JUMP TO: In The News | Overview | Prices/Supply/Demand | Storage

In the News:

Brazil increases LNG imports from the United States amid its worst drought in more than 90 years

Brazil is experiencing its worst drought in more than 90 years, leading to increased demand for electricity generation from natural gas-fired power plants to compensate for reduced generation from hydropower.
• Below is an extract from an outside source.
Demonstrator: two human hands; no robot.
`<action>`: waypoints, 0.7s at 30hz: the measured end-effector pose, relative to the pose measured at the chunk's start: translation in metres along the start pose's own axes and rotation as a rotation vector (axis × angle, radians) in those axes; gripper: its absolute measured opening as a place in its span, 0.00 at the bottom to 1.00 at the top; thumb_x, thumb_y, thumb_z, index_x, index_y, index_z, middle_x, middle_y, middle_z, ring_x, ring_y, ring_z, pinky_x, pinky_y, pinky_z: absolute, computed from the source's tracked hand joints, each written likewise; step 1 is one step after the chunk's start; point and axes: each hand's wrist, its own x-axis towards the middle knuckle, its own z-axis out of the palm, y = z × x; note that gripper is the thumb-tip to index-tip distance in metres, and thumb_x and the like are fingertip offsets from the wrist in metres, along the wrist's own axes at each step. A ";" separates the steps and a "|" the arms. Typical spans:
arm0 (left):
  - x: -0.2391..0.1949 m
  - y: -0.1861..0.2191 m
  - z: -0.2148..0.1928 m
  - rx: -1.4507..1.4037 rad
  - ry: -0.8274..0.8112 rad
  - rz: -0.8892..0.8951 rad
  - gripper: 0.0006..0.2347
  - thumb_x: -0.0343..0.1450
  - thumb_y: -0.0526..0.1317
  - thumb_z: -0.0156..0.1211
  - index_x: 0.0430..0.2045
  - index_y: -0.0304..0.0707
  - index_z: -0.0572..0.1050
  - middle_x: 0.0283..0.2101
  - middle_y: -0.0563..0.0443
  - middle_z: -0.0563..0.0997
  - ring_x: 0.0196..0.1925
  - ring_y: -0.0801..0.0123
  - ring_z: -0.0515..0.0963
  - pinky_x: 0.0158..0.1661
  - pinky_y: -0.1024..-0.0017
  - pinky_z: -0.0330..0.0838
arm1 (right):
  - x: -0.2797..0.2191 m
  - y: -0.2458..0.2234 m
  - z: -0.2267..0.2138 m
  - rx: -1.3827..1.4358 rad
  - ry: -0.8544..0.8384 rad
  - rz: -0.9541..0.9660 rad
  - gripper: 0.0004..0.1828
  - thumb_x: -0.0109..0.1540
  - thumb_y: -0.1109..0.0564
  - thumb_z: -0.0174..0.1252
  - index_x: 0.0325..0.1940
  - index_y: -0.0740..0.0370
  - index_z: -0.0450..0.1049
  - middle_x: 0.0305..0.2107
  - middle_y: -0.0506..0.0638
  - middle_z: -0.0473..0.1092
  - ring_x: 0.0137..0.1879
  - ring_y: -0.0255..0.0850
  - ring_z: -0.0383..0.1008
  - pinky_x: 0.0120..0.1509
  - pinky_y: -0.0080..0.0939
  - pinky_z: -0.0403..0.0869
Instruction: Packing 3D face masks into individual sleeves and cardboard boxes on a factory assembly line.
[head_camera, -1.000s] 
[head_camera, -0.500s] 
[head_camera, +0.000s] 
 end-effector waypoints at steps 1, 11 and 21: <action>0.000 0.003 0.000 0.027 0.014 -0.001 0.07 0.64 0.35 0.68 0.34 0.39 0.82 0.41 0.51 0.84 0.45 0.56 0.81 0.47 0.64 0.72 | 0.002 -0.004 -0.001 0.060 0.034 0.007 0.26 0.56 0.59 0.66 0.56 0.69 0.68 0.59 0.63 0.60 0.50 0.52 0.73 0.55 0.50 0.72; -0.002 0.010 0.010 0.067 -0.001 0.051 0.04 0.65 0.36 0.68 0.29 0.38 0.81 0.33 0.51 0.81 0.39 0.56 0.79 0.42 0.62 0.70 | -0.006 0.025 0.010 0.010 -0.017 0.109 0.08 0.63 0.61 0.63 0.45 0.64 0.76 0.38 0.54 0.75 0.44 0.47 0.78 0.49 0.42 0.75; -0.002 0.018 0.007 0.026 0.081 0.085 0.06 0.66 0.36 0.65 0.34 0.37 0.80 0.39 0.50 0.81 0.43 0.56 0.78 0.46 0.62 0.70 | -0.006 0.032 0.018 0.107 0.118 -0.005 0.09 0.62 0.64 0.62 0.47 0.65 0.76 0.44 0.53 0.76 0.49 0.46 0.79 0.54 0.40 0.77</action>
LNG imports, which are typically used to manage fluctuations in Brazil’s demand for natural gas, averaged 0.9 billion cubic feet per day (Bcf/d) and 0.7 Bcf/d in the first and second quarters of 2021 compared with average volumes of 0.2 Bcf/d over the previous five years because of the increased demand from the power generation sector.

Brazil is the world’s 12th-largest economy and relies mainly on hydropower for its power generation needs. In a typical year, 65% of Brazil’s electricity is generated by hydropower plants, 20% by renewables (other than hydropower), 10% by natural gas-fired power plants, and the remaining 5% is split among coal, petroleum, and nuclear generation, according to data from Brazil’s Ministry of Mines and Energy (MME). The power and industrial sectors are the main consumers of natural gas in Brazil. In 2016–2020, power sector demand for natural gas averaged around 1.3 Bcf/d, according to MME data. However, in 2013–2015, when Brazil experienced multi-year drought conditions, natural gas consumption by the power sector increased by 0.5 Bcf/d, or about 37%, and consumption by the industrial sector increased by about 0.1 Bcf/d, or about 12%.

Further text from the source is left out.